• Exercise requirements: In the listing below, find the line that contains "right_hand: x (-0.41" and the line that contains "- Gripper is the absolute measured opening". Quote both and every line between them, exactly, and nothing more.

• Source material:

• • • •

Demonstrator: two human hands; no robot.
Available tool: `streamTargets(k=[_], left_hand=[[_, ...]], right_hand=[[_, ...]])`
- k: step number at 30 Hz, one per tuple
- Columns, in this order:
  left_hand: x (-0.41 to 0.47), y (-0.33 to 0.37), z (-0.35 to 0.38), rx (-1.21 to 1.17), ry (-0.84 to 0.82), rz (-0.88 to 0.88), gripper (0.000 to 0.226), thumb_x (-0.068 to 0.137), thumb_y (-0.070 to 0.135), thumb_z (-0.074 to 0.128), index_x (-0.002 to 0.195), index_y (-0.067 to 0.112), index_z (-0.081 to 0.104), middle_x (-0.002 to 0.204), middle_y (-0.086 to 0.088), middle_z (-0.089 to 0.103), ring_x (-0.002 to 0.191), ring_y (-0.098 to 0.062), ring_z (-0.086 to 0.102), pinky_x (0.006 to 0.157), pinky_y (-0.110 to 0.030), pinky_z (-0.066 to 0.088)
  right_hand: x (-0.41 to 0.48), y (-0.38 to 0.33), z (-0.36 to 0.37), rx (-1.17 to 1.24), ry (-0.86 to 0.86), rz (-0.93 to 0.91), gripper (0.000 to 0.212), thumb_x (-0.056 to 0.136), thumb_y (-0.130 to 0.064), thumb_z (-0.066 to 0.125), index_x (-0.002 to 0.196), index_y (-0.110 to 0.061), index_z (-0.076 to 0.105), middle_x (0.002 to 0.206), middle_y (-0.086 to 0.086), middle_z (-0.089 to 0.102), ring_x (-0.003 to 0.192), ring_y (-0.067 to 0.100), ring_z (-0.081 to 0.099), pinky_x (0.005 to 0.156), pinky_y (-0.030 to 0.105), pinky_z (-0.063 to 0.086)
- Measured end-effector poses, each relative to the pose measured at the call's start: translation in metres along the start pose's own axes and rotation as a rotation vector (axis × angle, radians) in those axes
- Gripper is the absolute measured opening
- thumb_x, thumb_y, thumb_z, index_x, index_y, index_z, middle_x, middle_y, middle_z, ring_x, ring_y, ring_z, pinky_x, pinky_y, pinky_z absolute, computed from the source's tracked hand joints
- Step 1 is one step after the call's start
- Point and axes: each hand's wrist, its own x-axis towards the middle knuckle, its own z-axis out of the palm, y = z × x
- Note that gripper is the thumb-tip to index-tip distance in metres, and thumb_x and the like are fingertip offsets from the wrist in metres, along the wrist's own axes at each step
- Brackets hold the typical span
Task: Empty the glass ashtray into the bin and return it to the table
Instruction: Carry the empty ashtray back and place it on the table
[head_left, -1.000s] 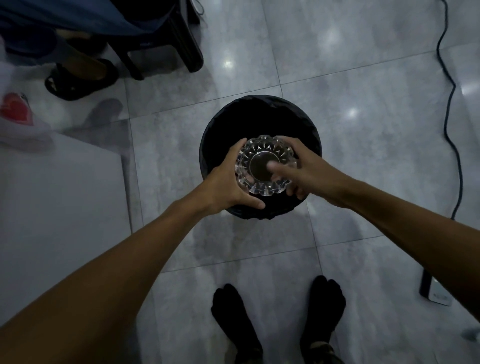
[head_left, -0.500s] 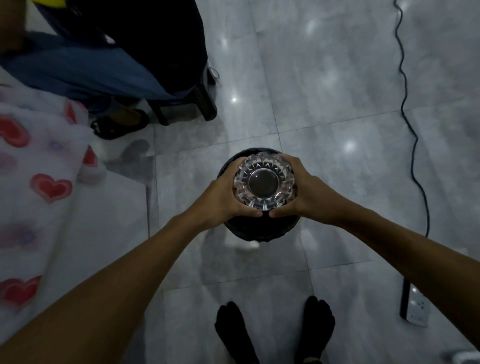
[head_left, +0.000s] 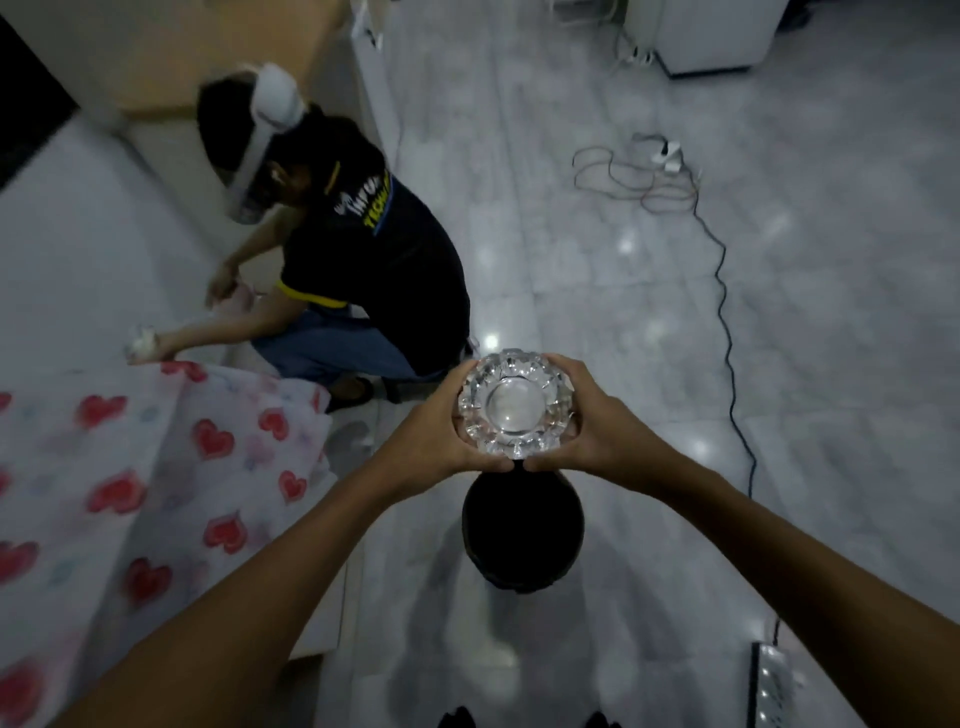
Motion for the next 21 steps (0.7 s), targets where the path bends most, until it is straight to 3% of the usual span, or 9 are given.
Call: streamTargets(k=[5,11,17,21], left_hand=[[-0.051,0.085,-0.048,-0.008,0.082,0.066,0.116,0.07,0.002,0.101,0.165,0.025,0.038,0.15,0.01,0.063,0.135,-0.002,0.065,0.114,-0.033,0.056],[-0.132,0.143,-0.093,-0.012,0.237,0.1,0.11,0.072,0.0,0.099,0.162,0.023,0.04,0.145,0.015,0.064,0.128,0.005,0.067,0.102,-0.017,0.057],[-0.212,0.156,-0.131,0.013,0.465,0.089,0.106,0.071,0.012,0.102,0.157,0.034,0.045,0.142,0.016,0.069,0.127,0.002,0.069,0.101,-0.019,0.059],[-0.274,0.148,-0.156,0.011,0.643,-0.014,0.115,0.063,0.036,0.106,0.159,0.039,0.042,0.144,0.015,0.068,0.129,-0.003,0.069,0.106,-0.032,0.061]], right_hand=[[-0.02,-0.1,-0.024,0.015,-0.011,-0.104,0.11,0.065,-0.034,0.099,0.148,-0.047,0.029,0.132,-0.018,0.064,0.114,0.004,0.069,0.099,0.036,0.058],[-0.035,-0.189,-0.012,0.05,-0.077,-0.218,0.112,0.066,-0.024,0.1,0.152,-0.036,0.03,0.134,-0.008,0.065,0.116,0.006,0.07,0.097,0.03,0.059],[-0.021,-0.256,0.029,0.033,-0.255,-0.361,0.112,0.066,-0.021,0.1,0.153,-0.031,0.031,0.14,-0.011,0.062,0.123,0.003,0.065,0.099,0.028,0.057],[-0.007,-0.302,0.077,0.007,-0.403,-0.462,0.107,0.066,-0.022,0.099,0.15,-0.034,0.034,0.139,-0.015,0.059,0.122,-0.007,0.062,0.098,0.017,0.052]])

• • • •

• Exercise result:
  right_hand: x (-0.41 to 0.48), y (-0.38 to 0.33), z (-0.36 to 0.37), rx (-1.17 to 1.24), ry (-0.86 to 0.86), rz (-0.93 to 0.91), gripper (0.000 to 0.212), thumb_x (-0.056 to 0.136), thumb_y (-0.130 to 0.064), thumb_z (-0.066 to 0.125), index_x (-0.002 to 0.196), index_y (-0.110 to 0.061), index_z (-0.076 to 0.105), middle_x (0.002 to 0.206), middle_y (-0.086 to 0.086), middle_z (-0.089 to 0.102), ring_x (-0.003 to 0.192), ring_y (-0.067 to 0.100), ring_z (-0.081 to 0.099), pinky_x (0.005 to 0.156), pinky_y (-0.030 to 0.105), pinky_z (-0.063 to 0.086)
- Measured end-effector poses, each relative to the pose measured at the call's start: translation in metres along the start pose's own axes and rotation as a rotation vector (axis × angle, radians) in those axes
- Gripper is the absolute measured opening

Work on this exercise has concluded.